Radio

“Peer review does not guarantee quality”

I am still catching up on my podcast backlog after my 2 week holiday in August. The excellent ‘More or Less’ provided the gem of a quote in the title during a discussion about meta-analyses.

Professor Stephen Senn was explaining why careless mathematics can distort the results of a meta-analysis (things like including a prior meta-analysis amongst your data sets can lead to double-counting – see this paper). The presenter, Tim Harford, suggested that surely this is a problem easily fixed. A reader spots an error in a published meta-analysis, contacts the journal and a correction ensues. A suggestion that was quickly knocked back by Prof Senn. The problem, as he sees it, is that we have no culture of correction; that peer reviewed results are considered irreproachable.

Doesn’t peer review offer some guarantee of quality?, suggests Harford. “Peer review is of minimal value” is the response to this, “…checkability is what really guarantees quality”. Senn goes on to suggest that scientists sign an undertaking to provide raw original data to anyone who requests it.
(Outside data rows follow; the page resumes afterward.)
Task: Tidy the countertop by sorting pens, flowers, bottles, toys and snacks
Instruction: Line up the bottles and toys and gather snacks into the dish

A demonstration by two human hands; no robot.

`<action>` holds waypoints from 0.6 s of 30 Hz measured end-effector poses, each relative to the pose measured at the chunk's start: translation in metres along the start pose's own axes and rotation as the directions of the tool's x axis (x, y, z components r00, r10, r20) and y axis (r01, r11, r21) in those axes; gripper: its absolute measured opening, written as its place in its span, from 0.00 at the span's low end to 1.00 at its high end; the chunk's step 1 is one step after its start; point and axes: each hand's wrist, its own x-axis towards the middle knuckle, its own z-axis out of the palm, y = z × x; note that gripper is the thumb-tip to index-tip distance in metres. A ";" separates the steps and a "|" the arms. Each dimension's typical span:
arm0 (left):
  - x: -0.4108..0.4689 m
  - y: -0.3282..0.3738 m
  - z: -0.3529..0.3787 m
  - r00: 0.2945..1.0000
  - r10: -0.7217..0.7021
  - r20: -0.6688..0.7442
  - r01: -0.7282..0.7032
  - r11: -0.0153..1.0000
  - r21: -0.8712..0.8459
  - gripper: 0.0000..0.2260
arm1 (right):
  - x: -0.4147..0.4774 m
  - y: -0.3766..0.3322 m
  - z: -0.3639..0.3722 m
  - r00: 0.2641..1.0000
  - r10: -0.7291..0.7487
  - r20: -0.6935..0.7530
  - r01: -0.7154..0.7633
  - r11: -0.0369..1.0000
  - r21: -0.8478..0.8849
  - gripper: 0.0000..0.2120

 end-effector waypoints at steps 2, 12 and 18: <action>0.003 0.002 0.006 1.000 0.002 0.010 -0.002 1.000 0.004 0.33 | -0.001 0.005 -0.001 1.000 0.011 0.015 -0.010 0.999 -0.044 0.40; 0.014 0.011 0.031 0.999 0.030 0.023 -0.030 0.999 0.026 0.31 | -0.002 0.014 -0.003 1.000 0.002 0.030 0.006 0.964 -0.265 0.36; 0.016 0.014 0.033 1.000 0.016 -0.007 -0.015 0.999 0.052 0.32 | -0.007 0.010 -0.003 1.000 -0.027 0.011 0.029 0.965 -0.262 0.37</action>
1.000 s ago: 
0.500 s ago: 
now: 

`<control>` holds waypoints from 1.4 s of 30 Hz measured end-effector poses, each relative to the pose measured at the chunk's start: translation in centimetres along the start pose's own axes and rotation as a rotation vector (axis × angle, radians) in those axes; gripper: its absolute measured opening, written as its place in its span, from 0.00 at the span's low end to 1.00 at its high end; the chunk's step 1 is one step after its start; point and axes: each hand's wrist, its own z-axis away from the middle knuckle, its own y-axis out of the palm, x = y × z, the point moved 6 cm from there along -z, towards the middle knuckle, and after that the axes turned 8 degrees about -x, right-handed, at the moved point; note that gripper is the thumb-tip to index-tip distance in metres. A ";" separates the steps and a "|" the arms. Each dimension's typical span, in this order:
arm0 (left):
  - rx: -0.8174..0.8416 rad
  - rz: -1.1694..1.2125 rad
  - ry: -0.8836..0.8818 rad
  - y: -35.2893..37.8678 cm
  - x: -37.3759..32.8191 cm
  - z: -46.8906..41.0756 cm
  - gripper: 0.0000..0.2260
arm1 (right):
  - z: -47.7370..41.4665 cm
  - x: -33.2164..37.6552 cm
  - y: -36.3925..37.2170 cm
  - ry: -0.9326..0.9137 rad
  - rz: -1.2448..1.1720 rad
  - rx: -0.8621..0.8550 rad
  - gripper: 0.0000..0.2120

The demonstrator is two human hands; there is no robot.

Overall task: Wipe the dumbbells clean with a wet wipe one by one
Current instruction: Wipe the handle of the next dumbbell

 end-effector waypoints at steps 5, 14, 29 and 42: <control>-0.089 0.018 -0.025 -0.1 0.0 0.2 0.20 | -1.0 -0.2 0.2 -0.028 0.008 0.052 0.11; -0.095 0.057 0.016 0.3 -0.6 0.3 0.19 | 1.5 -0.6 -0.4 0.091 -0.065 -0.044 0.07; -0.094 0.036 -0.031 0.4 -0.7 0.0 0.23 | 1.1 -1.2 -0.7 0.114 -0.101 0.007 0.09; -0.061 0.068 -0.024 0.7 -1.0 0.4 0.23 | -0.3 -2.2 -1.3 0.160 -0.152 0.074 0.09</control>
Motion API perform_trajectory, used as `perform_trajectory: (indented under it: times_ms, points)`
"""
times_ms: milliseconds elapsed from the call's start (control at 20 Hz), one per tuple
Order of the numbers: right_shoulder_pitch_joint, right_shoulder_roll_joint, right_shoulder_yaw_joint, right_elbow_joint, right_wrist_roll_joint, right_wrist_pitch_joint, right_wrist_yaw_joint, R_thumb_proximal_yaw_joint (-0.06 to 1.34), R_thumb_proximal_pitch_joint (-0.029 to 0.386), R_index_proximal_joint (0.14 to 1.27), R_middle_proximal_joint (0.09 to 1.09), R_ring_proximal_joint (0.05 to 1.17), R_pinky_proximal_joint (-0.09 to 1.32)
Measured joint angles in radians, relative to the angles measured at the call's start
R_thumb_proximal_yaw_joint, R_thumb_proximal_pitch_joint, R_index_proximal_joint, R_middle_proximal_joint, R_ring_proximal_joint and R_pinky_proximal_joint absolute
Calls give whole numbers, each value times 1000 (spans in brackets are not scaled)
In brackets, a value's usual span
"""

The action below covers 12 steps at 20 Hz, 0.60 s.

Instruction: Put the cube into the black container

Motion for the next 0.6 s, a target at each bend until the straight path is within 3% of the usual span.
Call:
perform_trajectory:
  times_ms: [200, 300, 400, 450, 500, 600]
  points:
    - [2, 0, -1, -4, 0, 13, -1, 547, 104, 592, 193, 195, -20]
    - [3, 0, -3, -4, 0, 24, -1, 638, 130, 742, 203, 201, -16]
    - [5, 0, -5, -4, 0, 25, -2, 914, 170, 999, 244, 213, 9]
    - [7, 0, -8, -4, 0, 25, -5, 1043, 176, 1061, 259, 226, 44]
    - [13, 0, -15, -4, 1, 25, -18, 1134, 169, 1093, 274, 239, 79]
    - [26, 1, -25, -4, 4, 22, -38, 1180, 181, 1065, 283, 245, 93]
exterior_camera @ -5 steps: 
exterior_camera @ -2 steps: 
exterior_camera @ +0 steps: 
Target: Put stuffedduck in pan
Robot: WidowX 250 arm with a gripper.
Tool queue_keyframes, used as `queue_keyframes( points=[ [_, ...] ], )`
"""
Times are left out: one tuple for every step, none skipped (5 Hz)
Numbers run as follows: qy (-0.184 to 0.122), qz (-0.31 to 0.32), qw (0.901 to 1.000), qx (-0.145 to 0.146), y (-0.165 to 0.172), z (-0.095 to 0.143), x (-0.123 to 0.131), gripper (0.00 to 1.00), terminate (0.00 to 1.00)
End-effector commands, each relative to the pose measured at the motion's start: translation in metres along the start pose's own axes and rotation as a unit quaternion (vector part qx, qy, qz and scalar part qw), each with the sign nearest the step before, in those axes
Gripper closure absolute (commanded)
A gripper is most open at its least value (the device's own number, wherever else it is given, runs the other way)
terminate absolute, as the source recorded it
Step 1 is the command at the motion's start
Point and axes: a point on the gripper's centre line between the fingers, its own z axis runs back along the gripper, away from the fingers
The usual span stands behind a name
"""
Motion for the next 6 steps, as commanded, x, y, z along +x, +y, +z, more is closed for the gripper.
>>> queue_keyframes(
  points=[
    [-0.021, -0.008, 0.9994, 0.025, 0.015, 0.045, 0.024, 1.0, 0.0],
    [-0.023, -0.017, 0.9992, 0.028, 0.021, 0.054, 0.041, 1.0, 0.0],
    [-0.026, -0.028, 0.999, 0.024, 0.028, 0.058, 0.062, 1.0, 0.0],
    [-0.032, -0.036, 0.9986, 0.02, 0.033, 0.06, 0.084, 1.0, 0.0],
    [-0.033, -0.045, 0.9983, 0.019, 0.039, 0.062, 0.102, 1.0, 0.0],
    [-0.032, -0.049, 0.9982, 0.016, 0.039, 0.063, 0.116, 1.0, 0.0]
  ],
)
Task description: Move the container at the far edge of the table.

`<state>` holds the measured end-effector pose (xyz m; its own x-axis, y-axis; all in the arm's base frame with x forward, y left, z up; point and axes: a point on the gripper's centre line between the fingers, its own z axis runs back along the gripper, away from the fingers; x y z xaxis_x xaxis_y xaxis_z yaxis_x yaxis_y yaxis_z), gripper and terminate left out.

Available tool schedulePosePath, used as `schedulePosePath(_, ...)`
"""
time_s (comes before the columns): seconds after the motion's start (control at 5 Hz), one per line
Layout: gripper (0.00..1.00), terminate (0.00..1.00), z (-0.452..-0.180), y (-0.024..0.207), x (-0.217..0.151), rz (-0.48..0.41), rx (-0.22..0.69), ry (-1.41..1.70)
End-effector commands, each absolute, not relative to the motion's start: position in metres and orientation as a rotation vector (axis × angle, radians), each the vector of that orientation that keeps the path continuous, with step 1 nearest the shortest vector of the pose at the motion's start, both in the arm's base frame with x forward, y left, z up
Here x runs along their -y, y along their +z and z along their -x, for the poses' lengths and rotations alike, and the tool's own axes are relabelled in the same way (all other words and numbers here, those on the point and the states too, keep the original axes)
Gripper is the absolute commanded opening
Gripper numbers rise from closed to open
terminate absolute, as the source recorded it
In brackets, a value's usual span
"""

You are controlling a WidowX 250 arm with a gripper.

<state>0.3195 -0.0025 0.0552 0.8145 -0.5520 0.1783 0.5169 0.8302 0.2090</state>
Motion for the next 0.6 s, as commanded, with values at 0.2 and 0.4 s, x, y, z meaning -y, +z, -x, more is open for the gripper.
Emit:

This was the clearest argument I’ve heard, not against peer review, but for the availability of raw data, and for post-publication quality control on a grand scale.

This multi-eyes approach to quality checking, post-publication, is familiar from somewhere

Charles Minard's 1869 chart showing the losses in men, their movements, and the temperature of Napoleon's 1812 Russian campaign.

Charles Minard's 1869 chart showing the losses in men, their movements, and the temperature of Napoleon's 1812 Russian campaign.

The same edition of the show had a section on data visualisation, and bought the ‘Napoleon’s March’ graphic to my attention. I had not previously been aware of this ‘infographic’, produced in the mid-19th century.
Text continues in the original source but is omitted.